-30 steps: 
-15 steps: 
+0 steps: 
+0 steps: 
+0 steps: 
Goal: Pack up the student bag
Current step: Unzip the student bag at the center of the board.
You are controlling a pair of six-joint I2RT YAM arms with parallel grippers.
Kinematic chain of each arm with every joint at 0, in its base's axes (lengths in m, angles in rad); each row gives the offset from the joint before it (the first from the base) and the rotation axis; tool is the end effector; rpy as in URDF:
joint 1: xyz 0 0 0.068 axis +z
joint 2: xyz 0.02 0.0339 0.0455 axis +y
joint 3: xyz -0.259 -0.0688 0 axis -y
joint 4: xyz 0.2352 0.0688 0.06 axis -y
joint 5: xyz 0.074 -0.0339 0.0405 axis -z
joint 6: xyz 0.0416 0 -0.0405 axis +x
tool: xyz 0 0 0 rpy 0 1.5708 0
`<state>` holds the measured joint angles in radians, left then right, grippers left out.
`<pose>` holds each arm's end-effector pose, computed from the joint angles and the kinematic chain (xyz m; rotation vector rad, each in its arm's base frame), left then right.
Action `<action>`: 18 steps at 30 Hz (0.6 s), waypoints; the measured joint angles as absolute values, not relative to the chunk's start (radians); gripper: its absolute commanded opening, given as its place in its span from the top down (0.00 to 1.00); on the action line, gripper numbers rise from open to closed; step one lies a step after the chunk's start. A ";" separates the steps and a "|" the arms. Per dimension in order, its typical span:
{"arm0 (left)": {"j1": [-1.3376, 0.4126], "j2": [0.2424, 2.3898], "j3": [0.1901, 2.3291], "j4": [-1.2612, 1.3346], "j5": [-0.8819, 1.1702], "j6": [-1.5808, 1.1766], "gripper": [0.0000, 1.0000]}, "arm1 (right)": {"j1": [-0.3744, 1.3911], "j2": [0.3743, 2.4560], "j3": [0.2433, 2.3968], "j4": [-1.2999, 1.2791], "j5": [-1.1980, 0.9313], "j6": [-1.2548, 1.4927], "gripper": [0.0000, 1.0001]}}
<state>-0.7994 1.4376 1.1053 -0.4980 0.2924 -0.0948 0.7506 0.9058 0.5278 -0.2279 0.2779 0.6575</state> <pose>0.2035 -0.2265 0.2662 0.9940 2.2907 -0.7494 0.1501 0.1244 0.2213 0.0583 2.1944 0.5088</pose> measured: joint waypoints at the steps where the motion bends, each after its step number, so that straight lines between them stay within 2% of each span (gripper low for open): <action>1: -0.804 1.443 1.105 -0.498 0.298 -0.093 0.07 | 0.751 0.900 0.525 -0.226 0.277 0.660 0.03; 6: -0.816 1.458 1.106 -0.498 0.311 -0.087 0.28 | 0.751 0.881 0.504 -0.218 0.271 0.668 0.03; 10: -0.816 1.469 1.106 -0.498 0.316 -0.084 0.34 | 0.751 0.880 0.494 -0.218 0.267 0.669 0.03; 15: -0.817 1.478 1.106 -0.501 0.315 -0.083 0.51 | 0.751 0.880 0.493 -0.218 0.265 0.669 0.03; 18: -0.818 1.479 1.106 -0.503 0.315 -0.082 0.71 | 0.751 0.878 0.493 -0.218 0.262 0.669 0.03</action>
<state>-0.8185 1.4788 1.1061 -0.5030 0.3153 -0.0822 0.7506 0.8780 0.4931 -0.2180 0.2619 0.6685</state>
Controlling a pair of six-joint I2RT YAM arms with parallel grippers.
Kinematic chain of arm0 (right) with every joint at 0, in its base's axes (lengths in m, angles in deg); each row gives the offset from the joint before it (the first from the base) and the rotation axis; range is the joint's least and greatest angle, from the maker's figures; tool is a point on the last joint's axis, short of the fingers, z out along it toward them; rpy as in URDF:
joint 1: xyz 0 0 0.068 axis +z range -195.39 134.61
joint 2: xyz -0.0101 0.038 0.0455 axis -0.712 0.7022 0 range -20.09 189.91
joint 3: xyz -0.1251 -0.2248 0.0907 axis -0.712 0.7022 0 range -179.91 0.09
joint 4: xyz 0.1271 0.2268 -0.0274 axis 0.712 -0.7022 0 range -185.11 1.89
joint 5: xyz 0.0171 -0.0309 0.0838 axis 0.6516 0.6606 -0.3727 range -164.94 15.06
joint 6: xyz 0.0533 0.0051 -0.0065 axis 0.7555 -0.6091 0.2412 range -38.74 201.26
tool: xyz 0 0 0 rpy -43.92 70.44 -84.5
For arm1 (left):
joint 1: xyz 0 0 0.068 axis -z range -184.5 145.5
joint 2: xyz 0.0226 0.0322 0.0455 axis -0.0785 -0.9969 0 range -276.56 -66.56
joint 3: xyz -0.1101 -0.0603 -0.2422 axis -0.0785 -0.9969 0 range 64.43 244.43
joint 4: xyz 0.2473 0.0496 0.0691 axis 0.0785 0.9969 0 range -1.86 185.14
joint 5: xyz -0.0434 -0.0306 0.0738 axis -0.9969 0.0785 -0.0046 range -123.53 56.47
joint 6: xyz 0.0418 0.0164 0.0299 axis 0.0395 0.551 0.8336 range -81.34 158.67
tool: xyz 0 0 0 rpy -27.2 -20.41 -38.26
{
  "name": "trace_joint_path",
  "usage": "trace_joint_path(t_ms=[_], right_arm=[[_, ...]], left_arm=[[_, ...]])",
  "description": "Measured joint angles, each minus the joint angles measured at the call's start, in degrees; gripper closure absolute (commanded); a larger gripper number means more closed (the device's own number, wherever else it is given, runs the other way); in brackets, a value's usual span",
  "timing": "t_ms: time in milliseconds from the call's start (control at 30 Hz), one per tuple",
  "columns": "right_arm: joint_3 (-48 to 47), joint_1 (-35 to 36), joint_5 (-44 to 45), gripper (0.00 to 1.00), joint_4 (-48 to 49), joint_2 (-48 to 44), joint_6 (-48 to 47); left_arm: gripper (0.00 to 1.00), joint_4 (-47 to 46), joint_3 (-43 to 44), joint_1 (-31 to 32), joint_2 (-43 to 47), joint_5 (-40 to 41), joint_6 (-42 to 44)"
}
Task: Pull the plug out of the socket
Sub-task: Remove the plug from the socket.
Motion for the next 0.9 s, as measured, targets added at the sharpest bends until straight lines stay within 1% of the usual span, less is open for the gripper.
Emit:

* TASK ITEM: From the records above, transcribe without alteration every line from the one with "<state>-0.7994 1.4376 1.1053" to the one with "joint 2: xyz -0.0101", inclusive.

* RESPONSE TO THIS EXERCISE:
<state>-0.7994 1.4376 1.1053 -0.4980 0.2924 -0.0948 0.7506 0.9058 0.5278 -0.2279 0.2779 0.6575</state> <pose>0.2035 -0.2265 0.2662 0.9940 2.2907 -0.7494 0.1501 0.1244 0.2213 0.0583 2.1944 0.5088</pose> measured: joint waypoints at the steps where the motion bends, each after its step number, so that straight lines between them stay within 2% of each span (gripper low for open): <action>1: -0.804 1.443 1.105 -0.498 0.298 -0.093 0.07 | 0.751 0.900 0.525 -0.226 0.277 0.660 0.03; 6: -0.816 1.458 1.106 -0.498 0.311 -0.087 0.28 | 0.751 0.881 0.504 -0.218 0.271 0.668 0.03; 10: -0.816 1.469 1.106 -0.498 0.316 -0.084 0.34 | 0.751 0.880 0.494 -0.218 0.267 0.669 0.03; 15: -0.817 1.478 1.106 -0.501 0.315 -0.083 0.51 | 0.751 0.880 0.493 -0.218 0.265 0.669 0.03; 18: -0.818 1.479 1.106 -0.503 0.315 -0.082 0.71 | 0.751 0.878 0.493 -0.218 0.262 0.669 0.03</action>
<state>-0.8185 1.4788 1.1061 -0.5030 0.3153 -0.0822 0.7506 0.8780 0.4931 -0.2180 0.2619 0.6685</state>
Controlling a pair of six-joint I2RT YAM arms with parallel grippers.
Kinematic chain of arm0 (right) with every joint at 0, in its base's axes (lengths in m, angles in deg); each row gives the offset from the joint before it (the first from the base) and the rotation axis; range is the joint's least and greatest angle, from the maker's figures; tool is a point on the last joint's axis, short of the fingers, z out along it toward them; rpy as in URDF:
joint 1: xyz 0 0 0.068 axis +z range -195.39 134.61
joint 2: xyz -0.0101 0.038 0.0455 axis -0.712 0.7022 0 range -20.09 189.91

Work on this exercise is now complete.